Over the course of what it now known as the “Great 1925 Serum Run to Nome”, 150 dogs and 20 men relayed the medicine through a wall of blizzards.

Some of the dogs died and the men often arrived at their drop off point with their hands and faces black with frostbite. But they delivered the serum, entirely intact (although obviously frozen), and saved the town and people of Nome.

It took five and a half days, with 20 separate husky teams pulling their masters and sleds between 60 to 146kms (40 to 90 miles) in one stint. ‘Balto’, the lead dog in the final section of the relay, is commemorated in a statue in New York’s Central Park, for his “endurance, fidelity and intelligence”.

Huskies are amongst the most beautiful looking dogs you can get, and for that reason, and that reason alone, they have become highly popular here.

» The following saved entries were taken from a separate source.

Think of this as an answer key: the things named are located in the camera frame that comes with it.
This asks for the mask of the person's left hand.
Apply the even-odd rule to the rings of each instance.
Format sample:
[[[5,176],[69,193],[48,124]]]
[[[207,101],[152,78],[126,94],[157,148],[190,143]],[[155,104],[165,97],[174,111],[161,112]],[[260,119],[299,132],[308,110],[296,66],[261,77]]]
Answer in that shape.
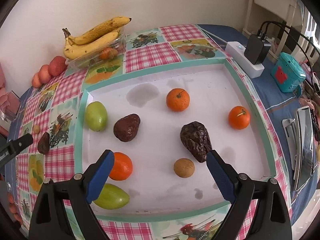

There are several different types, but the most common in Ireland is the Siberian Husky.

They have the DNA of wolves in them. Why? Because the Siberian husky is a dog that has been bred to pull heavy loads very fast and very far. Along the way, they were crossbred with wolves – and let’s just say, it wasn’t to make them fluffier.

On a scientific physiological level they’re way off the scale. The average elite athlete has the ability to process one and a half times as much oxygen as the average couch potato. I won’t bore you with the science, but on the test to determine this, couch potatoes score somewhere between 30 and 50, elite athletes are somewhere between 70 and 90.

Huskies hit 250. They are not elite athletes. They are freaks.

I took a husky for a walk recently. She dragged me for 12kms across bogs, down canal banks, through hedges, under bridges, around lakes and back.

At the end, I was on my knees - she was a bit thirsty.

For such a big dog, she was quite light, but amazingly strong. She was growled at by umpteen dogs, whom she completely ignored, as if they were flies.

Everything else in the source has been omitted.